• [Prompt] Look through the listing below and write out exactly the lines from the line with "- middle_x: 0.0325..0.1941" to the line with "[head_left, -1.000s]", both included, and no others.

• [Exercise data]
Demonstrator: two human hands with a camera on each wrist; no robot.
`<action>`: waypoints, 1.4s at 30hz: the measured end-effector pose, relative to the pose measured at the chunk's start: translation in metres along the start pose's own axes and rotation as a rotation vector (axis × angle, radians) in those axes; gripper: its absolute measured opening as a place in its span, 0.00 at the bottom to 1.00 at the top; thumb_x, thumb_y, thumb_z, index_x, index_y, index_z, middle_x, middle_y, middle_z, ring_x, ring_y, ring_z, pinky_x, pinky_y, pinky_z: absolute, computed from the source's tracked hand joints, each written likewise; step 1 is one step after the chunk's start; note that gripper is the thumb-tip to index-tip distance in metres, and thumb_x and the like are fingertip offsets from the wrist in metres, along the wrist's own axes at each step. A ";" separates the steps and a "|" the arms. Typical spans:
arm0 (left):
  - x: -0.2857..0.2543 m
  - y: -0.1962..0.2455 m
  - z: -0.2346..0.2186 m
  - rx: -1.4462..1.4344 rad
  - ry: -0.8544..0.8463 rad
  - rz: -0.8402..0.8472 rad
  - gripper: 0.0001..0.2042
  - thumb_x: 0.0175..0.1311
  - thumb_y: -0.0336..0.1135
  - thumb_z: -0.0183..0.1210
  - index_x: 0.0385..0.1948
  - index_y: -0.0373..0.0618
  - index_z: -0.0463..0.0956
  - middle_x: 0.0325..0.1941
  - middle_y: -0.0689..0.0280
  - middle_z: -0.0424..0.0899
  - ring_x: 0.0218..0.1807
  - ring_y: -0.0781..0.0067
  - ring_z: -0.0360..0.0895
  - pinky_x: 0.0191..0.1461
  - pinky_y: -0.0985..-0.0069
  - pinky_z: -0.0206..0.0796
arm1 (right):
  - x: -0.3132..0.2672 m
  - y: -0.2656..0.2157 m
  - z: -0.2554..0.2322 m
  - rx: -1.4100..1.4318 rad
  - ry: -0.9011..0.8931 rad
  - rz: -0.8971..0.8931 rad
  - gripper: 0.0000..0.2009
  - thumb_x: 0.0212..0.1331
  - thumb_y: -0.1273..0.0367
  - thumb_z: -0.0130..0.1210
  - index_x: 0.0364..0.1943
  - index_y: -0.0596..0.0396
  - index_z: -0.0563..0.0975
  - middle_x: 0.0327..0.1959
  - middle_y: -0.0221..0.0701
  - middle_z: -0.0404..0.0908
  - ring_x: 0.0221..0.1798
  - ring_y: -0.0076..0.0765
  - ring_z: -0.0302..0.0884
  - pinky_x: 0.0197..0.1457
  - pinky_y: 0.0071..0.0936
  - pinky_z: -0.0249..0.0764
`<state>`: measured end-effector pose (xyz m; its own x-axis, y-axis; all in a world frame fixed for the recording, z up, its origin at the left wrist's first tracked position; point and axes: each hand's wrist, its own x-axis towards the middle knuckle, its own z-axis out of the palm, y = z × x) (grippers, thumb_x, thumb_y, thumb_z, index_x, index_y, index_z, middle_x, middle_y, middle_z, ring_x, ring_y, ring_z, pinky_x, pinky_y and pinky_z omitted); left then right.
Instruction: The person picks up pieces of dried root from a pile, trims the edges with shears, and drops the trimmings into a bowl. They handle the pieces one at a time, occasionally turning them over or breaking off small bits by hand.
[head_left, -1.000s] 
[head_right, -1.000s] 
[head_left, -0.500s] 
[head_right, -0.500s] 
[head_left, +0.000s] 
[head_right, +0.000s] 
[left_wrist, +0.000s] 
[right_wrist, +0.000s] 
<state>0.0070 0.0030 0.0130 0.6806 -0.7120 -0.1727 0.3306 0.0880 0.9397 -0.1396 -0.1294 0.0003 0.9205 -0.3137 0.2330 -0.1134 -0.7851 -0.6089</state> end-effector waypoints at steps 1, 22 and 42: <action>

• [Answer for the task]
  - middle_x: 0.0325..0.1941
  - middle_y: -0.0689..0.0280
  - middle_z: -0.0424..0.0899
  - ring_x: 0.0218..0.1807
  - ring_y: -0.0781..0.0067
  - ring_z: -0.0360..0.0895
  - pinky_x: 0.0191..0.1461
  - pinky_y: -0.0985..-0.0069
  - pinky_z: -0.0206..0.0796
arm1 (right):
  - x: -0.3132..0.2672 m
  - y: -0.2656..0.2157 m
  - z: -0.2554..0.2322 m
  - rx: -1.4100..1.4318 rad
  - ry: -0.9011..0.8931 rad
  - rz: -0.8971..0.8931 rad
  - gripper: 0.0000..0.2009
  - thumb_x: 0.0212..0.1331
  - thumb_y: -0.1273..0.0367
  - thumb_z: -0.0130..0.1210
  - index_x: 0.0364..0.1943
  - index_y: -0.0596..0.0396
  - index_z: -0.0563..0.0975
  - middle_x: 0.0327..0.1959
  - middle_y: -0.0221..0.0701
  - middle_z: -0.0404..0.0908
  - ring_x: 0.0221..0.1798
  - ring_y: -0.0076..0.0765
  - ring_z: -0.0302..0.0884
  - pinky_x: 0.0197..0.1457
  - pinky_y: 0.0071..0.0936
  - pinky_z: -0.0249..0.0764
`<state>`: measured end-effector pose (xyz m; its own x-axis, y-axis; all in a world frame fixed for the recording, z up, its origin at the left wrist's first tracked position; point and axes: each hand's wrist, its own x-axis towards the middle knuckle, its own z-axis out of the palm, y = z × x) (grippers, thumb_x, thumb_y, thumb_z, index_x, index_y, index_z, middle_x, middle_y, middle_z, ring_x, ring_y, ring_z, pinky_x, pinky_y and pinky_z omitted); left then right.
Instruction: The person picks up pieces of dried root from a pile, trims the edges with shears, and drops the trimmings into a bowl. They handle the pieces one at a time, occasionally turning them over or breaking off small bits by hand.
[head_left, -1.000s] 

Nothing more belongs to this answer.